= Eino Uusitalo =

Finnish politician

Eino Uusitalo

Eino Oskari Uusitalo (1 December 1924 – 19 March 2015) was a Finnish politician from the Centre Party.

Uusitalo was born in Soini, and trained as an agronomist. He was a member of the parliament from 1955 to 1983 from the list of Centre Party. He was Minister of the Interior in the Ahti Karjalainen cabinet in 1971 and the Miettunen, Sorsa and Koivisto cabinets from 1976–1982. He was also Deputy Prime Minister from 1979 to 1982, and acted as a substitute to Prime Minister Koivisto from Autumn 1981 to February 1982, because President Kekkonen was ill and Koivisto was the substitute for Kekkonen.
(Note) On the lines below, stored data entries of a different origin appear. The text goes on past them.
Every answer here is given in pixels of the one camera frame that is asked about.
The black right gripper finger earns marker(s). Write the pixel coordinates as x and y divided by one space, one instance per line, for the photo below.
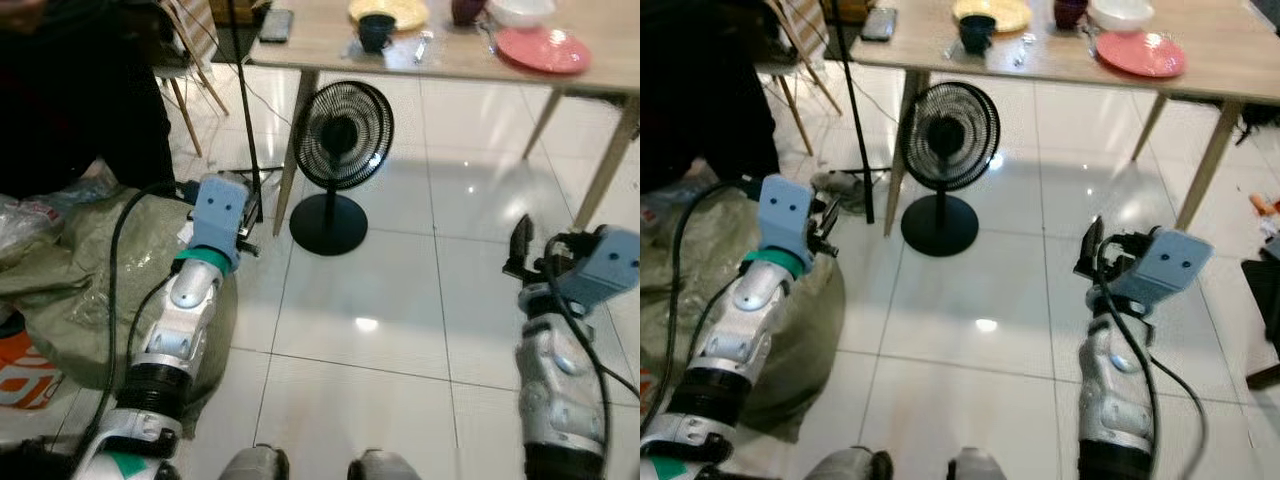
521 240
1091 242

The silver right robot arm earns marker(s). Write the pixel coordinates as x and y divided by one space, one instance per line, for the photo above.
555 380
1115 390

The grey crumpled cloth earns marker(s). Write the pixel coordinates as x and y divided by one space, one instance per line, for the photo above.
838 190

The green woven sack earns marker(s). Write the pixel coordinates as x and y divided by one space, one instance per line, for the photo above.
805 340
70 270

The black stand pole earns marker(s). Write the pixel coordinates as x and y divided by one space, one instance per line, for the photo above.
243 100
852 100

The black standing fan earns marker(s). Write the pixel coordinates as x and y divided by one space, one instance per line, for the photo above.
950 137
343 135

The black object on floor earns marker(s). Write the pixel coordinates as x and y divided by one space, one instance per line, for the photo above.
1265 300

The small orange object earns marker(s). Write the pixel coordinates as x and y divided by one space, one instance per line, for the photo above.
1262 204

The pink plate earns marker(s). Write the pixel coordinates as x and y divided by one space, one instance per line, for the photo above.
542 50
1140 55

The person in black clothes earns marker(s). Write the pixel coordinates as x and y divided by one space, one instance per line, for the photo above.
700 90
80 90

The light wooden table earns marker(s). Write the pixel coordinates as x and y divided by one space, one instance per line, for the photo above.
1215 45
320 55

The silver fork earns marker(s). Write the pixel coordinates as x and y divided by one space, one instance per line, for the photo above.
1023 50
423 46

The wooden chair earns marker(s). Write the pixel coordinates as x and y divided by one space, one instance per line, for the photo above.
195 35
805 30

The clear plastic bag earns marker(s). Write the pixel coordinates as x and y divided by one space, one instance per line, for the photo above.
40 215

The black smartphone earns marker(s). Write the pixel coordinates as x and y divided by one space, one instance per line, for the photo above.
276 25
878 25

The grey left robot foot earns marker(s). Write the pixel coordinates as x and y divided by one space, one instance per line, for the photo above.
255 465
850 466

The grey robot foot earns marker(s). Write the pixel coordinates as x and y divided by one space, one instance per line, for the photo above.
978 466
850 466
255 465
385 467

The grey right robot foot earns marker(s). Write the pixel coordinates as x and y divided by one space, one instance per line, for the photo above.
385 467
978 466

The white bowl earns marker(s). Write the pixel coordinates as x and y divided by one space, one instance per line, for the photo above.
520 10
1120 12

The maroon cup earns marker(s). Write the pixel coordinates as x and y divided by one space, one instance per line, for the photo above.
1069 11
467 10

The dark blue cup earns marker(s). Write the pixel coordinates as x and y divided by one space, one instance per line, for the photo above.
976 34
376 32

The yellow plate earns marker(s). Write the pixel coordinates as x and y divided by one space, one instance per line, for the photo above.
400 10
1010 12

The orange printed bag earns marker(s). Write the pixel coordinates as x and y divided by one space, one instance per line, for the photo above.
25 370

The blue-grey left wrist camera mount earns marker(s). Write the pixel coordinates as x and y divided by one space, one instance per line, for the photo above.
218 210
785 215

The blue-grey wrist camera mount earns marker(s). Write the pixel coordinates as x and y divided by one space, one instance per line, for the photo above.
1165 265
218 210
785 215
600 265

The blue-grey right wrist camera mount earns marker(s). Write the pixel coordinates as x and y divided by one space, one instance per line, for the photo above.
600 265
1165 265
After Koivisto won the presidential election and nominated Kalevi Sorsa as Prime Minister, Uusitalo returned to his position as Minister of the Interior in the cabinet. Uusitalo is remembered mostly because of his proposition to declare 19 September as a second independence day of Finland. That date is the day of Moscow Armistice 1944. Uusitalo fought in the Continuation War 1942–1944 in Metsäpirtti, Karelian Isthmus. In 2015, he died at the age of 90.